# Exploring in the Isle of Man - April 2010



## J_a_t_33

I have just returned from a week on the isle of man visiting my Dad.

On our travels we stumbled across a few derelict places which I hope will tickle your interest:

First off is the Manx Marine interpretation centre at Port Erin. I have struggled to find any real info on this place and why it closed. Any ideas Basement Ghost?

It is covered in cameras and heavily boarded up, so no interior shots of this one:




























I'm not too sure on the location, but I love old country cottages, and there were 3 here next to each other:

House 1





Not sure what that yellow trailor used to be

























Dials on the trailor





House 2... Now a barn










Fireplaces
















And House/Barn 3, just used for storage












This old house is one of my favourite derelict country houses:
































Round the back










Not a bad view eh?





The building/outbuilding round the back:










Roof now standing in for the carpet





The girlfriend spotted this old cart






Next we went to Port Erin again to visit Milners Tower.
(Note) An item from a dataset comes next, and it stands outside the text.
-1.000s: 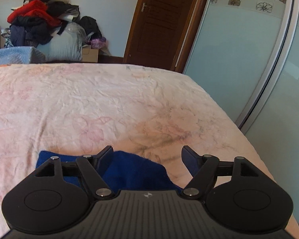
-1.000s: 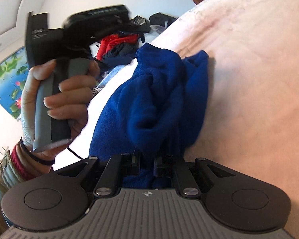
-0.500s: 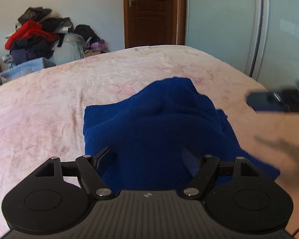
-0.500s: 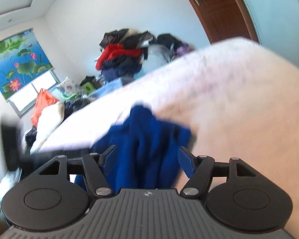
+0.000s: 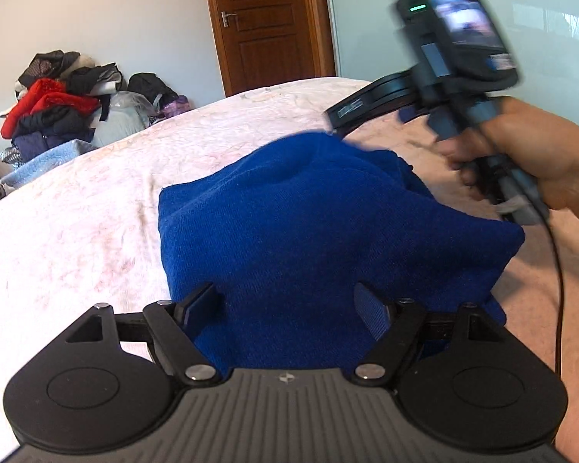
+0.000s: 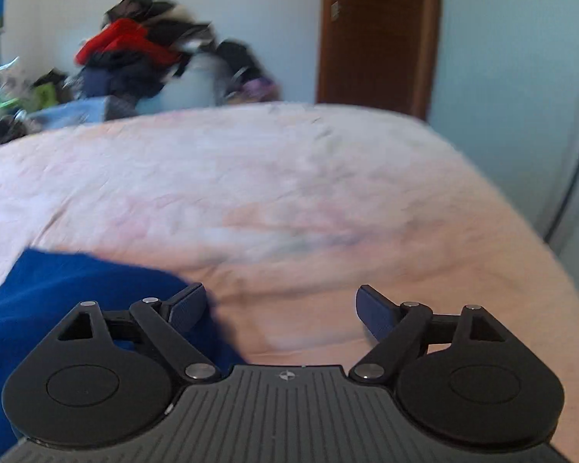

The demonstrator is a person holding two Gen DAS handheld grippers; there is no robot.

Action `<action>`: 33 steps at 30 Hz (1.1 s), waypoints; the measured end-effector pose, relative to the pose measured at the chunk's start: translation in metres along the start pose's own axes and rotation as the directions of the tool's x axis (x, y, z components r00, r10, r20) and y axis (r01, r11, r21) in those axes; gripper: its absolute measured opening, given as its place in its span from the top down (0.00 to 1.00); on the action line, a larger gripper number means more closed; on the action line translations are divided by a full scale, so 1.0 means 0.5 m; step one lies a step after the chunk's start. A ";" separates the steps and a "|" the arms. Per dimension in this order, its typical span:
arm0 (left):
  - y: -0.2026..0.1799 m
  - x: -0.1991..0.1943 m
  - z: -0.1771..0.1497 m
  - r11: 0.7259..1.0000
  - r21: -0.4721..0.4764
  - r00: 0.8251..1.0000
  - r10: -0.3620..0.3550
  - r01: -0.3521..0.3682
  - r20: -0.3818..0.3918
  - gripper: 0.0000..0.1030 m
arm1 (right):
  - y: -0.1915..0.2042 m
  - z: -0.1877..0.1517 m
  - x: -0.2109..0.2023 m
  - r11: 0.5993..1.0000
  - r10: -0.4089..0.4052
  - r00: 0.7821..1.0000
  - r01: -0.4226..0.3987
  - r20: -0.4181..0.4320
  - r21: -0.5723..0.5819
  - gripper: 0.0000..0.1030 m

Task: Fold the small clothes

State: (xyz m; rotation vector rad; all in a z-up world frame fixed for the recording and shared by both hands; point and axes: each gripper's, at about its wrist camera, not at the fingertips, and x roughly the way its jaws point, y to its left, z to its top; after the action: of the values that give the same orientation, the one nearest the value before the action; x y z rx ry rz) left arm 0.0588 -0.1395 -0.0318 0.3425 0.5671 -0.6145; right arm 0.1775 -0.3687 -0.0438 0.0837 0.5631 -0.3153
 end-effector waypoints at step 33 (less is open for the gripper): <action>0.164 -0.094 -0.021 0.926 -0.377 1.000 -0.025 0.017 -0.017 0.23 | -0.150 -0.254 -0.257 0.485 0.747 0.661 -0.618 0.075 0.619 0.88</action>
State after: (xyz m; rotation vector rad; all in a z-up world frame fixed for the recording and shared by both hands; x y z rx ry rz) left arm 0.0740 -0.0508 -0.0013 -0.0211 0.6965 -0.5085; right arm -0.0140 -0.3842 -0.0813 0.9727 0.5695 0.3452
Somewhere I always like to visit when I go over:






Up by the tower are a few derelict items. The first is the old outdoor swimming pool you can see clearly from the car park. I think there is a report on this somewhere:






This random wall in the ground





This building:





















And a look out:











The views aren't too shabby:
















The tower isn't exactly derelict as it was never built for use, but here is some info and a couple of pics:

*History*
Standing upon Bradda Headland overlooking Port Erin and its bay is Milner's Tower. Built in 1871 by the residences of Port Erin in honour of William Milner, a Liverpool safemaker (hense the shape of the tower in the form of a lock), who was a great benefactor of the town. The tower was meant to be built in secret as a surprise, but once Milner found out he donated much of the building cost. 
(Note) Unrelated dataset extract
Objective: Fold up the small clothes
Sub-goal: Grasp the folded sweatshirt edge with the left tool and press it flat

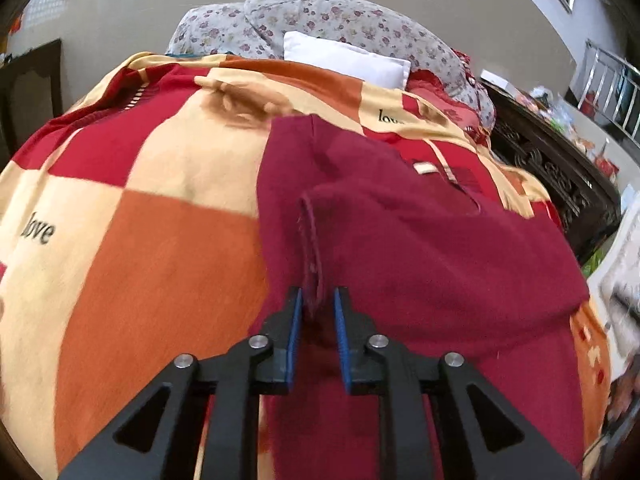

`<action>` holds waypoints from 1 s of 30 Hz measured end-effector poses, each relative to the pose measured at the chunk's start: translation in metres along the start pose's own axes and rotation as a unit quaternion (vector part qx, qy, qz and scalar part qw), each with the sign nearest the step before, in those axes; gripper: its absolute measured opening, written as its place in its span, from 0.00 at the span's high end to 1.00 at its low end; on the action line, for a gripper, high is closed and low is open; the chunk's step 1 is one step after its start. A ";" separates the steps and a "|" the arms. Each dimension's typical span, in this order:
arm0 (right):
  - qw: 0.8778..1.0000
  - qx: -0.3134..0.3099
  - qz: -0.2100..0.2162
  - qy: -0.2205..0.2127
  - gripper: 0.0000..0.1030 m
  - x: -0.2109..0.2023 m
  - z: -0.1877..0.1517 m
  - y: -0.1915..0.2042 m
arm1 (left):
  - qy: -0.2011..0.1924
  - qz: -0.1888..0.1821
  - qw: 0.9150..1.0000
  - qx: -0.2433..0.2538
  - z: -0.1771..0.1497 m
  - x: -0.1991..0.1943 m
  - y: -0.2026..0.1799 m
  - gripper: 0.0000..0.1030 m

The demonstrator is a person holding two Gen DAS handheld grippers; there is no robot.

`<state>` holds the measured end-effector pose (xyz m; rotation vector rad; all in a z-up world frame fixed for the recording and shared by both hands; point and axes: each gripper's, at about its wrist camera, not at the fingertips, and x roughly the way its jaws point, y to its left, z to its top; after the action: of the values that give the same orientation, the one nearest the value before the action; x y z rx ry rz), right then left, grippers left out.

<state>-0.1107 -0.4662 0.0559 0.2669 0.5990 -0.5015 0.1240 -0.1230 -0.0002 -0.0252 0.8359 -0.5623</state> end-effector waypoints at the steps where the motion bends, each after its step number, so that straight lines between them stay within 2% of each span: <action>1: 0.999 -0.027 0.000 -0.027 0.05 -0.007 0.012 0.013 | 0.003 0.002 1.000 0.003 -0.003 -0.001 0.000 0.82; 3: 0.996 -0.074 0.029 -0.041 0.09 -0.009 0.027 0.042 | 0.010 0.006 1.000 -0.004 -0.005 -0.003 0.004 0.82; 5: 0.991 -0.114 0.063 -0.027 0.27 0.002 0.037 0.070 | 0.001 0.037 0.999 -0.031 -0.004 -0.012 0.014 0.82; 6: 0.990 -0.125 0.069 -0.009 0.50 0.011 0.040 0.080 | -0.009 0.055 0.997 -0.044 -0.002 -0.019 0.019 0.82; 7: 0.990 -0.127 0.067 0.006 0.63 0.020 0.041 0.086 | -0.024 0.060 0.997 -0.050 0.000 -0.026 0.020 0.82; 9: 0.989 -0.132 0.061 0.029 0.63 0.035 0.038 0.091 | -0.059 0.032 0.997 -0.033 0.009 -0.040 0.006 0.82; 12: 0.989 -0.127 0.035 0.060 0.64 0.060 0.019 0.083 | -0.071 -0.020 0.997 0.002 0.021 -0.037 -0.024 0.82; 13: 0.989 -0.123 0.037 0.073 0.64 0.071 0.011 0.077 | -0.064 -0.020 0.998 0.017 0.025 -0.027 -0.036 0.82; 15: 0.990 -0.122 0.038 0.063 0.64 0.076 0.001 0.073 | -0.045 -0.013 0.998 0.035 0.027 -0.005 -0.050 0.82; 17: 0.991 -0.116 0.039 0.054 0.63 0.077 -0.003 0.071 | -0.006 0.042 0.999 0.019 0.025 0.024 -0.041 0.82; 18: 0.991 -0.119 0.039 0.052 0.62 0.077 -0.004 0.071 | 0.012 0.049 0.999 -0.001 0.020 0.034 -0.029 0.86; 19: 0.990 -0.125 0.044 0.047 0.62 0.076 -0.007 0.070 | 0.017 0.045 0.999 -0.012 0.015 0.038 -0.022 0.93; 20: 0.990 -0.126 0.051 0.045 0.62 0.076 -0.009 0.068 | 0.014 0.042 0.999 -0.010 0.009 0.037 -0.018 0.94; 23: 0.989 -0.109 0.094 0.034 0.57 0.074 -0.012 0.055 | 0.019 0.042 0.999 0.014 0.003 0.031 -0.020 0.95; 26: 0.985 -0.081 0.143 0.042 0.56 0.069 -0.003 0.043 | 0.016 0.044 0.999 0.014 0.009 0.018 -0.021 0.95; 27: 0.984 -0.073 0.153 0.044 0.56 0.065 0.000 0.041 | 0.006 0.047 0.999 0.015 0.012 0.012 -0.023 0.94; 29: 0.985 -0.058 0.157 0.030 0.56 0.052 0.015 0.036 | -0.037 0.054 0.998 0.024 0.022 -0.006 -0.032 0.77; 30: 0.987 -0.060 0.147 0.015 0.53 0.046 0.023 0.036 | -0.057 0.051 0.997 0.031 0.027 -0.012 -0.038 0.64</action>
<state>-0.0480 -0.4613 0.0496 0.2428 0.6040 -0.1760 0.1193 -0.1550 0.0353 0.0405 0.7041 -0.4864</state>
You are also able to walk up to the top:





















And we'll finish with the view from up the top:






Nigel Mansells old house:











Thanks for looking. Comments always appreciated


----------



## homosapien1918

thanks for the pics, the yellow trailer looks like a portable generator, the sort workmen use to power pneumatic drills etc


----------



## J_a_t_33

Yeah something like that, has air pressure gauges n bits though.

Cheers for the thanks recieved


----------



## krela

J_a_t_33 said:


> Yeah something like that, has air pressure gauges n bits though.
> 
> Cheers for the thanks recieved



Well it would do, pneumatic drills use pressurised air to power them.


----------



## J_a_t_33

The mystery of the yellow machine has been solved!


----------



## oldscrote

The word you are looking for is compressor,nice report and photos by the way.


----------



## Walrus75

oldscrote said:


> The word you are looking for is compressor,nice report and photos by the way.



Yup, made by a firm called CompAir. Much like this military one:


----------



## Lhiannan Shee

Sorry for the delayed reply. The Marine Center has the best security I've seen on the island. I think they still use it for storage so that may be why. Before it was quite so secure I tried to gain access about two years ago, but the place is so covered in cameras, security were there removing me from the site in about three minutes!

Is the first cottage in Glen Maye? There's quite a few nice ones around there


----------



## J_a_t_33

Hi char,

Yeah they are in Glen Maye, round the back of St Johns?


----------